Task instructions: The records follow. Print, word for word, the first line through the "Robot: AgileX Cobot" line.

Supplied entries:
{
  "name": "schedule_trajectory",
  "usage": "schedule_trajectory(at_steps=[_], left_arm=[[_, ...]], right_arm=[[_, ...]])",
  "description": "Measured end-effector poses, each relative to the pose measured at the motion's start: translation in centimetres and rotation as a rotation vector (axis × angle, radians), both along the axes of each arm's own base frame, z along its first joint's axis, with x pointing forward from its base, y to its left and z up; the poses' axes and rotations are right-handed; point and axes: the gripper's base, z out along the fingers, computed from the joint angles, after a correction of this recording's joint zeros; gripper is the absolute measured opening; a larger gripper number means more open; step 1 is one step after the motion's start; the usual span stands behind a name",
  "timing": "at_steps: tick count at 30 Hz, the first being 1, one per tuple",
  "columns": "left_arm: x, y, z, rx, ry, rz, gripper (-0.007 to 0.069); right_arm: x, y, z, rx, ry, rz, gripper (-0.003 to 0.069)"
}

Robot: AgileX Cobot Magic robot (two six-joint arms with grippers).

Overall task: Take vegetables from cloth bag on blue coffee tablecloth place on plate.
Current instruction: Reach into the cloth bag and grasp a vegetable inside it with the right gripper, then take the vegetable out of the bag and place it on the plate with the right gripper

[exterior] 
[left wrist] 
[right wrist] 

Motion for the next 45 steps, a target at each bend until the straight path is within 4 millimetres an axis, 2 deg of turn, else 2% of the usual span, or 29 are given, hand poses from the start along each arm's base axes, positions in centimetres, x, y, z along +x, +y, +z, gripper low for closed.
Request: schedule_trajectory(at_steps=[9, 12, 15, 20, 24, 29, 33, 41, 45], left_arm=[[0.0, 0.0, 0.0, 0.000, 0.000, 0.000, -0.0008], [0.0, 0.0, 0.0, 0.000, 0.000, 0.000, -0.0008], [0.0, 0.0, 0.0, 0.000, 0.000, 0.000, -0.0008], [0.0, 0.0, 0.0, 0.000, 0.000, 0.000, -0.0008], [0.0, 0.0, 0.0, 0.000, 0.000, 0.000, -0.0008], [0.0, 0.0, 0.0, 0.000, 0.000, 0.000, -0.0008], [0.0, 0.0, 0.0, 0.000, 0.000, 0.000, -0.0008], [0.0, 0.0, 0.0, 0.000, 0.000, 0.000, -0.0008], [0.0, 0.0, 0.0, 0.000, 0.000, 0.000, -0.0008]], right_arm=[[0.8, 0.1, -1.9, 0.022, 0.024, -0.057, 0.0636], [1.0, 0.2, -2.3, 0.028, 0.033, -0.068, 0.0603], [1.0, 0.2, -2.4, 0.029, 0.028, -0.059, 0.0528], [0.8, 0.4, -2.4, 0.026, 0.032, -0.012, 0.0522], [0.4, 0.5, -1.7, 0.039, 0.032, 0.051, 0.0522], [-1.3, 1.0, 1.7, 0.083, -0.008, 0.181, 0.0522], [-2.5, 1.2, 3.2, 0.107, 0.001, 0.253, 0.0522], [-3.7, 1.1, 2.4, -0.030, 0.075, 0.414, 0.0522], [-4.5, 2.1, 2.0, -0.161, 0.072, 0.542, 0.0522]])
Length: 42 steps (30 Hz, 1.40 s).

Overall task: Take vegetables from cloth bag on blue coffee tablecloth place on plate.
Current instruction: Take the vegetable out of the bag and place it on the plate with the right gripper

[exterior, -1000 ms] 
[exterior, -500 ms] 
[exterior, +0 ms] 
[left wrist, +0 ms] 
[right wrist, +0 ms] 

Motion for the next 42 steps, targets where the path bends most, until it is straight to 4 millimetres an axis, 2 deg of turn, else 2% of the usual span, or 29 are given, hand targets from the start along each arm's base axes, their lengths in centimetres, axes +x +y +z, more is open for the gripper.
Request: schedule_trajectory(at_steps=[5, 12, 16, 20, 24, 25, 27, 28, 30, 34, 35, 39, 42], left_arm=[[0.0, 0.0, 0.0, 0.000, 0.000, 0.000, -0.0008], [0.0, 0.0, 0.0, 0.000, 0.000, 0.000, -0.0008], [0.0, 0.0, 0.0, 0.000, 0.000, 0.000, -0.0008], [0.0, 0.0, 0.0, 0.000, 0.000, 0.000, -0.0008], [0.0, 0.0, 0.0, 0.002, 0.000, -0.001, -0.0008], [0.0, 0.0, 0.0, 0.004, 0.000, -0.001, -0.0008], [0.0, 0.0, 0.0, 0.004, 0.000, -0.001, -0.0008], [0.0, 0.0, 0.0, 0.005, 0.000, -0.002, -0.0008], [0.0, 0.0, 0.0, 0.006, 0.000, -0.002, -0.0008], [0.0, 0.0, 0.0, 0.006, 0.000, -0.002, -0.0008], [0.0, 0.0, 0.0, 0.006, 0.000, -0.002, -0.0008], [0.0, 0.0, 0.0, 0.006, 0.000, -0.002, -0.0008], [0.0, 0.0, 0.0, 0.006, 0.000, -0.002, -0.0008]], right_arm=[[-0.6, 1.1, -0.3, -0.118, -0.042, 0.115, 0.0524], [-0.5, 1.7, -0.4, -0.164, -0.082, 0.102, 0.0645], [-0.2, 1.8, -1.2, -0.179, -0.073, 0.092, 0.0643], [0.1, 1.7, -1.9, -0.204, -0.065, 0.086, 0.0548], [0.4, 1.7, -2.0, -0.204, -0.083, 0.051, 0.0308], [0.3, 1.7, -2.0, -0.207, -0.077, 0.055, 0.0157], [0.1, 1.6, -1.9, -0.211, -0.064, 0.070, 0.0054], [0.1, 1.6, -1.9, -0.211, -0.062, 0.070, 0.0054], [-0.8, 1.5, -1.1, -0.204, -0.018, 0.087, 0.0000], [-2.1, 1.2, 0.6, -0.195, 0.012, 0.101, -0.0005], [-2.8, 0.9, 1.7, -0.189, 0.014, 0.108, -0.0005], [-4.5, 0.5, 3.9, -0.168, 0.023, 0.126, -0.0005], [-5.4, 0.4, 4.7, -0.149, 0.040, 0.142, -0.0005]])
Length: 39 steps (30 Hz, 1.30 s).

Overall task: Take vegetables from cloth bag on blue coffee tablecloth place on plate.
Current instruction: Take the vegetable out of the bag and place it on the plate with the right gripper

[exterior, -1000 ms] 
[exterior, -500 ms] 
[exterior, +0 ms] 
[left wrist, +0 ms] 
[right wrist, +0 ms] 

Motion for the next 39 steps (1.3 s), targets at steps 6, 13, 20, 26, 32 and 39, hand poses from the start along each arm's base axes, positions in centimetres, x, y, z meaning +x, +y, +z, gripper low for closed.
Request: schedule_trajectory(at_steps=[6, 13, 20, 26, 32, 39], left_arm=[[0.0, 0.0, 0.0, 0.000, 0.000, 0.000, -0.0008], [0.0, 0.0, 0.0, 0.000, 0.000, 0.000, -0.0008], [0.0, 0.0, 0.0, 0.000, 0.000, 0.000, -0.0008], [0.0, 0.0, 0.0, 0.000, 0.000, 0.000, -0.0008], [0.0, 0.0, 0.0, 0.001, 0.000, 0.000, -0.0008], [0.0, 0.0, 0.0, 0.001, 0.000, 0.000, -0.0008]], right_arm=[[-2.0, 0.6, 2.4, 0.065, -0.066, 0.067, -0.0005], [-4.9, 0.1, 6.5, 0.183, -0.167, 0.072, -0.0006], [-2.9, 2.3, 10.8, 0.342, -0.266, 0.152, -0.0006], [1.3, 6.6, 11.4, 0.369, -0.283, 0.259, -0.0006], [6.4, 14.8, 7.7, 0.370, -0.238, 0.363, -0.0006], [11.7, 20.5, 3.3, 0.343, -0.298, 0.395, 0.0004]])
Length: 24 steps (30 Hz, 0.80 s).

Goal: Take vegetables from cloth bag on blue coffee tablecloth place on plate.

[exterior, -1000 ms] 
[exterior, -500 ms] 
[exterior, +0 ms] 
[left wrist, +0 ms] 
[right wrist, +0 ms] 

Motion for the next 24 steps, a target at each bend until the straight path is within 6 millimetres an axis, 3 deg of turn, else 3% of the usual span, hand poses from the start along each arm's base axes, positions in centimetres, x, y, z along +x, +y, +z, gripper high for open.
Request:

Result for this task:
{
  "name": "schedule_trajectory",
  "usage": "schedule_trajectory(at_steps=[_], left_arm=[[_, ...]], right_arm=[[_, ...]])",
  "description": "Measured end-effector poses, each relative to the pose measured at the motion's start: translation in centimetres and rotation as a rotation vector (axis × angle, radians), both along the axes of each arm's own base frame, z along its first joint's axis, with x pointing forward from its base, y to its left and z up; the poses' axes and rotations are right-handed; point and axes: the gripper's base, z out along the fingers, computed from the joint angles, after a correction of this recording's joint zeros; gripper is the absolute measured opening; a larger gripper number means more open; step 1 is one step after the motion's start; the usual span stands behind a name",
  "timing": "at_steps: tick count at 30 Hz, the first being 1, one per tuple",
  "columns": "left_arm: x, y, z, rx, ry, rz, gripper (-0.007 to 0.069); right_arm: x, y, z, rx, ry, rz, gripper (-0.003 to 0.069)"
}

Robot: AgileX Cobot Magic robot (two six-joint arms with grippers).

Work on this exercise has concluded.